_Problem details:_ Reproduce the listing that follows, line for line.

=== Begin Enclosure ===

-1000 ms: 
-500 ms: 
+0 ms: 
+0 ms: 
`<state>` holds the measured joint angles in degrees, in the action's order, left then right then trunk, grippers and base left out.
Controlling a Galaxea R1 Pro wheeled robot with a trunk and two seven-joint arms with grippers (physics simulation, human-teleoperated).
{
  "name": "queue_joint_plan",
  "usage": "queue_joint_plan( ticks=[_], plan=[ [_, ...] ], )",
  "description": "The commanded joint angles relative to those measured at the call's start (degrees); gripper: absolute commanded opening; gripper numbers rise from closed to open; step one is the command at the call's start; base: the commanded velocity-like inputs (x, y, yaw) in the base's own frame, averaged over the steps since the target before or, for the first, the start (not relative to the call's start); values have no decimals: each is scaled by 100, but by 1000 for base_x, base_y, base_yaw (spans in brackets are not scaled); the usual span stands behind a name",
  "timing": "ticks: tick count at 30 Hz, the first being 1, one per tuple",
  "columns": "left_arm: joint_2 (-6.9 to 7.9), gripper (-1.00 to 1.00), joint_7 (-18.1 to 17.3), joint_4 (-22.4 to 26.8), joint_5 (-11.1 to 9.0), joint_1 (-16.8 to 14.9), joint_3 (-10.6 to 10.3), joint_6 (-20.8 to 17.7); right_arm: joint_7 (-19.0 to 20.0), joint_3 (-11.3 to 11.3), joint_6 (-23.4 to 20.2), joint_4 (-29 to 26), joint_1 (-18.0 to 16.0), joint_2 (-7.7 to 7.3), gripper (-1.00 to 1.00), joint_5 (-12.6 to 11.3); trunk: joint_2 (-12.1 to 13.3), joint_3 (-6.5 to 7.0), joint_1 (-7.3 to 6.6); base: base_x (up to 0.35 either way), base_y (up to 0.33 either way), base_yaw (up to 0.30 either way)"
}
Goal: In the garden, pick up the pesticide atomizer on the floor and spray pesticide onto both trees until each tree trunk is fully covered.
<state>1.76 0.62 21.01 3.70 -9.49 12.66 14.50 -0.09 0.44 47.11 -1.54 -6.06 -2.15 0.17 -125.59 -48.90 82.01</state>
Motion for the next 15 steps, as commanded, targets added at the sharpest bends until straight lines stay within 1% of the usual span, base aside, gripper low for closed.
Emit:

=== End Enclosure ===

_Result:_
-1000 ms: 
-500 ms: 
+0 ms: 
+0 ms: 
`<state>` holds the measured joint angles in degrees, in the action's order, left then right then trunk, grippers and base left out.
Controlling a Galaxea R1 Pro wheeled robot with a trunk and two seven-joint arms with grippers (physics simulation, human-teleoperated).
{
  "name": "queue_joint_plan",
  "usage": "queue_joint_plan( ticks=[_], plan=[ [_, ...] ], )",
  "description": "The commanded joint angles relative to those measured at the call's start (degrees); gripper: absolute commanded opening; gripper numbers rise from closed to open; step one is the command at the call's start; base: the commanded velocity-like inputs (x, y, yaw) in the base's own frame, averaged over the steps since the target before or, for the first, the start (not relative to the call's start); values have no decimals: each is scaled by 100, but by 1000 for base_x, base_y, base_yaw (spans in brackets are not scaled); the usual span stands behind a name",
  "timing": "ticks: tick count at 30 Hz, the first being 1, one per tuple",
  "columns": "left_arm: joint_2 (-6.9 to 7.9), gripper (-1.00 to 1.00), joint_7 (-18.1 to 17.3), joint_4 (-22.4 to 26.8), joint_5 (-11.1 to 9.0), joint_1 (-16.8 to 14.9), joint_3 (-10.6 to 10.3), joint_6 (-20.8 to 17.7); right_arm: joint_7 (-19.0 to 20.0), joint_3 (-11.3 to 11.3), joint_6 (-23.4 to 20.2), joint_4 (-29 to 26), joint_1 (-18.0 to 16.0), joint_2 (-7.7 to 7.3), gripper (-1.00 to 1.00), joint_5 (-12.6 to 11.3); trunk: joint_2 (-12.1 to 13.3), joint_3 (-6.5 to 7.0), joint_1 (-7.3 to 6.6); base: base_x (up to 0.35 either way), base_y (up to 0.33 either way), base_yaw (up to 0.30 either way)"
}
Goal: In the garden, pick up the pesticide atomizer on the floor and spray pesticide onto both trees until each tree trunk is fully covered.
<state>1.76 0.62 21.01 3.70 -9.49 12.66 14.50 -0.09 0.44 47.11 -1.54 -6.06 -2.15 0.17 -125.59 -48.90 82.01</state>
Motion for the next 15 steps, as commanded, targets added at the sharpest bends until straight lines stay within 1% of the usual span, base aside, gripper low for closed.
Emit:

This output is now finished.